WORK REQUEST: Set down exactly the lines below, starting at the one that contains "control hood at" and ending at the one that contains "One rendered image, labelled", with both of those lines included and nothing else.

START SUPPLIED DATA

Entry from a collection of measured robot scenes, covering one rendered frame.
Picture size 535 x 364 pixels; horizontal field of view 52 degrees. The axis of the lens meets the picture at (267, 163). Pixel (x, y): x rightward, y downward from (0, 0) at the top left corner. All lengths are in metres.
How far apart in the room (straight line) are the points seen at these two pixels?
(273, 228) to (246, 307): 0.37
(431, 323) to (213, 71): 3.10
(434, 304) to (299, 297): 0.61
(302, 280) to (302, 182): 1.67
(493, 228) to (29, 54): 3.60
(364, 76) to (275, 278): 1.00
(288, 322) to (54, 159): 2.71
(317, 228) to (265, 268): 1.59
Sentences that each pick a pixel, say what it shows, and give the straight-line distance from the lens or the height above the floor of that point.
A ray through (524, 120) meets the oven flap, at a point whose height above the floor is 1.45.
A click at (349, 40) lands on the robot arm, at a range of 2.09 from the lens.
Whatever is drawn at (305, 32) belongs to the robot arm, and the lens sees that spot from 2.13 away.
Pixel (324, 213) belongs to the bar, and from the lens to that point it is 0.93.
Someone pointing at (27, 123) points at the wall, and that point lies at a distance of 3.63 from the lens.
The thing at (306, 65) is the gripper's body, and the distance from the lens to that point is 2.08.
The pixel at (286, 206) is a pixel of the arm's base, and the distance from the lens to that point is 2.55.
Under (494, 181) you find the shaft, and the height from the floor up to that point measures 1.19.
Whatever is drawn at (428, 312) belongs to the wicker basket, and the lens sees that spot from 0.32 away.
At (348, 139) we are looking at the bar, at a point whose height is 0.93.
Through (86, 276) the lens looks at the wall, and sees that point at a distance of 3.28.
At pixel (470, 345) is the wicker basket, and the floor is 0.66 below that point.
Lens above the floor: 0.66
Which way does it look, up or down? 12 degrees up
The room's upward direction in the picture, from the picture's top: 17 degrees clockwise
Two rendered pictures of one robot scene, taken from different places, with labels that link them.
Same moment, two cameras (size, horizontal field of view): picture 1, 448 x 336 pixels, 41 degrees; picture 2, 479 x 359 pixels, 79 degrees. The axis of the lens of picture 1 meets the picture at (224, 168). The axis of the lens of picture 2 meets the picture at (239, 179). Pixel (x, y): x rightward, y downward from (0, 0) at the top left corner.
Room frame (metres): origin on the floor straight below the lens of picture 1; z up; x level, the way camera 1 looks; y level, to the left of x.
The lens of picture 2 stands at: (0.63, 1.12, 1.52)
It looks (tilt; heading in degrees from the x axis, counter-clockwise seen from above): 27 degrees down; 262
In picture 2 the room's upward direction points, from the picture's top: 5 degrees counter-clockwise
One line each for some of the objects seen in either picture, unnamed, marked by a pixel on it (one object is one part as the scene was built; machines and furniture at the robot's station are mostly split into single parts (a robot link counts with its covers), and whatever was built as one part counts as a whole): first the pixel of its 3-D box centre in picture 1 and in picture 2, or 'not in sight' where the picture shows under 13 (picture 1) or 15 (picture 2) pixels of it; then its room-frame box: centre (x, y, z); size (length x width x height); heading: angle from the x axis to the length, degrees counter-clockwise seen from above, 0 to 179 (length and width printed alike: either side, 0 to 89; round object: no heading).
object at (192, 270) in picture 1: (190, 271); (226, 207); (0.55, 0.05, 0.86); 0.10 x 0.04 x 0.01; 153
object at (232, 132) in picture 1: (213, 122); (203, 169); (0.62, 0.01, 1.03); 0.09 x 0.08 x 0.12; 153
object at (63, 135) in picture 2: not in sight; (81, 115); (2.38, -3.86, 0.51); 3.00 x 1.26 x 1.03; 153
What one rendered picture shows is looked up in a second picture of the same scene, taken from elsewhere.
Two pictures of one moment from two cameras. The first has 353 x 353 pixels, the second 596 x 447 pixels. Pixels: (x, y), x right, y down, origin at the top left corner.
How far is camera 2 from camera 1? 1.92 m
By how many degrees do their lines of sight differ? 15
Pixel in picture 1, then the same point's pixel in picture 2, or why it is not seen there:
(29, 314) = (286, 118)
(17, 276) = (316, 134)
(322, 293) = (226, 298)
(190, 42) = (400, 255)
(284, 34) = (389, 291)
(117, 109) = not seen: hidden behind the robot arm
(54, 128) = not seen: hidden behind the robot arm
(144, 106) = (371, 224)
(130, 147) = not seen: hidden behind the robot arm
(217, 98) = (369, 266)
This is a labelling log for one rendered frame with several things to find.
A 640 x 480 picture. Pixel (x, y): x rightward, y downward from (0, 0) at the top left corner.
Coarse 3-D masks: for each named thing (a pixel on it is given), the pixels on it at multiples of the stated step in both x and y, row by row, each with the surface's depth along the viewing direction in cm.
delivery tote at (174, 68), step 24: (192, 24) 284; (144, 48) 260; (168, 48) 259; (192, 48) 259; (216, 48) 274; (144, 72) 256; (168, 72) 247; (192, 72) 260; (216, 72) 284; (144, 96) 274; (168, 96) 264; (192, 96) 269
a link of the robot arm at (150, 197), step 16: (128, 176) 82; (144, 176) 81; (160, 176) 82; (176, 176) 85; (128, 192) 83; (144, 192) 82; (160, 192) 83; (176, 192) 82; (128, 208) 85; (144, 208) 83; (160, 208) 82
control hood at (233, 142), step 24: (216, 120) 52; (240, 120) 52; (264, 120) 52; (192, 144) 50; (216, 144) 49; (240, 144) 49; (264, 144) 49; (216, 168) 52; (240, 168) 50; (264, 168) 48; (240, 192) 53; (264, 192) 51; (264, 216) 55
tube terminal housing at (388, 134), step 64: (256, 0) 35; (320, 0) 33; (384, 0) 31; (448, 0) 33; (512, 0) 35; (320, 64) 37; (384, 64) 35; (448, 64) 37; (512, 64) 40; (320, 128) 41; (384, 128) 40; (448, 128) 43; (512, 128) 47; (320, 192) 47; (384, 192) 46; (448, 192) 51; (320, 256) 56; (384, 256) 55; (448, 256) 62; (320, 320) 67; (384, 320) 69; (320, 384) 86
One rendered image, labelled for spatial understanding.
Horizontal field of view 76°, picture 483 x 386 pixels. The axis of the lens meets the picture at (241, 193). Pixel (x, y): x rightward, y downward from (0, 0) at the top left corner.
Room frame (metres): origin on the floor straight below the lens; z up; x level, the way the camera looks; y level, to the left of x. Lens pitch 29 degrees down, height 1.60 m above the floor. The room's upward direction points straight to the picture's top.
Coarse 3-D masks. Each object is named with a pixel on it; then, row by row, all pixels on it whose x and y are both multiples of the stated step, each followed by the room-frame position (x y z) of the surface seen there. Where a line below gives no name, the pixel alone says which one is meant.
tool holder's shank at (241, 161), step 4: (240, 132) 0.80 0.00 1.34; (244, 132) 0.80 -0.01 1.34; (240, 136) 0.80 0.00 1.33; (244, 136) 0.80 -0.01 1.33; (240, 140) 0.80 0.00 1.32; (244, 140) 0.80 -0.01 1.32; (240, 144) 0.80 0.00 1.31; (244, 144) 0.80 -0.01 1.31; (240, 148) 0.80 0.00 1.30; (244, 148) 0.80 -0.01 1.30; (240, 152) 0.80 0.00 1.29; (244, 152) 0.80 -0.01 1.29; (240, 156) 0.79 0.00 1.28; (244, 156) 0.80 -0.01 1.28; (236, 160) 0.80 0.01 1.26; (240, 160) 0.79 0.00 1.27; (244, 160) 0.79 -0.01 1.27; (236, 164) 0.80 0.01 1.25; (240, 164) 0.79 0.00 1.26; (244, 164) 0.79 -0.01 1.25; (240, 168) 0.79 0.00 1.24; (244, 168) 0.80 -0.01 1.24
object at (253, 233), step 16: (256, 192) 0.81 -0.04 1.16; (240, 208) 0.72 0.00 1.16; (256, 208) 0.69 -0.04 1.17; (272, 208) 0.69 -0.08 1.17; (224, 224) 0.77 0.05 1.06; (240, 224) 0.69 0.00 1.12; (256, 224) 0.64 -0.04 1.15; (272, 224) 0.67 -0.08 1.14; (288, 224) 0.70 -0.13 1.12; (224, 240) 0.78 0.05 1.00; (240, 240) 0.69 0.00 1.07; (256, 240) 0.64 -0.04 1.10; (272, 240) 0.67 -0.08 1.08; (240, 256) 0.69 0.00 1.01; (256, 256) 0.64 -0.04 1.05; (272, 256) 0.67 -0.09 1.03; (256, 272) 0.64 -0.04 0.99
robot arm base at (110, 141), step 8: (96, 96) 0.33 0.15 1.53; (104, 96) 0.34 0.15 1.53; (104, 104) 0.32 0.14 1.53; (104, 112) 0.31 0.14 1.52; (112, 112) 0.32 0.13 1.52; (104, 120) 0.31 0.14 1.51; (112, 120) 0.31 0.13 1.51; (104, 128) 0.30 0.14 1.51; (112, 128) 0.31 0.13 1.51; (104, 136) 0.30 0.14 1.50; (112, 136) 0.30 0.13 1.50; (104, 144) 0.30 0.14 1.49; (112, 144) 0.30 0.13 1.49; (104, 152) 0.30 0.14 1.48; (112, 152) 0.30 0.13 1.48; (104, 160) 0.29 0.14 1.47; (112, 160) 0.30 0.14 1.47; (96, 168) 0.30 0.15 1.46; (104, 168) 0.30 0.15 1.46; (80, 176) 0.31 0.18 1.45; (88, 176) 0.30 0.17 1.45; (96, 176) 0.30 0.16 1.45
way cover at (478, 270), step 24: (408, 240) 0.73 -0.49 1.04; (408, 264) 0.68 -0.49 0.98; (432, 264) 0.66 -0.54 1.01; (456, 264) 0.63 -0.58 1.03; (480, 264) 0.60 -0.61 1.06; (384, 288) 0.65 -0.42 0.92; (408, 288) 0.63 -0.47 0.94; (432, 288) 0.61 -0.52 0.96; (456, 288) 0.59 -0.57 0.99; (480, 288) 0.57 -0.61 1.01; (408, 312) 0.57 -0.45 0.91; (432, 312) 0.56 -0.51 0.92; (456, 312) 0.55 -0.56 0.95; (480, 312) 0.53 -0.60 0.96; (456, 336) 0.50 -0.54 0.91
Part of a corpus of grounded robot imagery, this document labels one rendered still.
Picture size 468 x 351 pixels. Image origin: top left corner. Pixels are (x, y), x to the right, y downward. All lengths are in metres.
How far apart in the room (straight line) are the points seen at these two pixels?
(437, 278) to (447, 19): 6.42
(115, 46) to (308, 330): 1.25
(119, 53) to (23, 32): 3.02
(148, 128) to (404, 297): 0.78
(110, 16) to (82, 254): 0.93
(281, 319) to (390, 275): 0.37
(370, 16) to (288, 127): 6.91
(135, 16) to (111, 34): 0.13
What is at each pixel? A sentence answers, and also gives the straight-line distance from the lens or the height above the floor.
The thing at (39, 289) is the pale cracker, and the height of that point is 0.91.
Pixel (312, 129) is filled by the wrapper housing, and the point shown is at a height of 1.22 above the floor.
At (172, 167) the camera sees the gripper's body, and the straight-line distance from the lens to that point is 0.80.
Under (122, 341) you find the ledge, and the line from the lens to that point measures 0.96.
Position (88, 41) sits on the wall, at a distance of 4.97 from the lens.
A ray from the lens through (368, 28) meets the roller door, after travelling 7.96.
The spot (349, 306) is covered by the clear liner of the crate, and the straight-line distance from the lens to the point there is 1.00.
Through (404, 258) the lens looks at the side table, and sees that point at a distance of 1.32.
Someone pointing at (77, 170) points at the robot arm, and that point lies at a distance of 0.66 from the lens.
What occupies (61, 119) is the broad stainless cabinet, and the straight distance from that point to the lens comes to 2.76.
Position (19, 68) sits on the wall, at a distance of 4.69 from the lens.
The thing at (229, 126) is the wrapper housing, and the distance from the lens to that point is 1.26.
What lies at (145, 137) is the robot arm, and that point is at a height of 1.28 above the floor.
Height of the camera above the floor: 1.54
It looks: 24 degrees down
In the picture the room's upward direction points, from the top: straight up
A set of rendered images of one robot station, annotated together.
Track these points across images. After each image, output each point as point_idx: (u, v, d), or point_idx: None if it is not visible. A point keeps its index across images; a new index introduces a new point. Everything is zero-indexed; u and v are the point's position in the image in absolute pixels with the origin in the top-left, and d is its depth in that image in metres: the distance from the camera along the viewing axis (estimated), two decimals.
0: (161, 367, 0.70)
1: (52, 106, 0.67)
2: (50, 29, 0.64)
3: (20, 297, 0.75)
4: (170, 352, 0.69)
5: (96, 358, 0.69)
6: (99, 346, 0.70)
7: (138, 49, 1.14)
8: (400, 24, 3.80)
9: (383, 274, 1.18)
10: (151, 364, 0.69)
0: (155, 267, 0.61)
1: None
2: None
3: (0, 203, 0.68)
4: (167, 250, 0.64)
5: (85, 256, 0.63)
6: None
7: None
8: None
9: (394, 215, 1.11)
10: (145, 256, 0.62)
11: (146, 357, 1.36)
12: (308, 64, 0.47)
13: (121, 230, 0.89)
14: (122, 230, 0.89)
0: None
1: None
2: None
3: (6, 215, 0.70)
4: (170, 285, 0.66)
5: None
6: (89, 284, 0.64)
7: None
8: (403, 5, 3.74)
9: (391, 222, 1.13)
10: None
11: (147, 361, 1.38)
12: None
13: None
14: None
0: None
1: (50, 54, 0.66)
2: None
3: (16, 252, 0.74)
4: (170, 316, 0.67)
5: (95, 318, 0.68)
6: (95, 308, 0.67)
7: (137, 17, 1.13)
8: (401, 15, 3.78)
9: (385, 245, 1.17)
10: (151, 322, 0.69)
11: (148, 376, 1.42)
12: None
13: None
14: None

END SUPPLIED DATA

ANSWER SPACE:
control hood at (233, 142), step 24: (216, 120) 52; (240, 120) 52; (264, 120) 52; (192, 144) 50; (216, 144) 49; (240, 144) 49; (264, 144) 49; (216, 168) 52; (240, 168) 50; (264, 168) 48; (240, 192) 53; (264, 192) 51; (264, 216) 55
tube terminal housing at (388, 134), step 64: (256, 0) 35; (320, 0) 33; (384, 0) 31; (448, 0) 33; (512, 0) 35; (320, 64) 37; (384, 64) 35; (448, 64) 37; (512, 64) 40; (320, 128) 41; (384, 128) 40; (448, 128) 43; (512, 128) 47; (320, 192) 47; (384, 192) 46; (448, 192) 51; (320, 256) 56; (384, 256) 55; (448, 256) 62; (320, 320) 67; (384, 320) 69; (320, 384) 86
One rendered image, labelled for spatial understanding.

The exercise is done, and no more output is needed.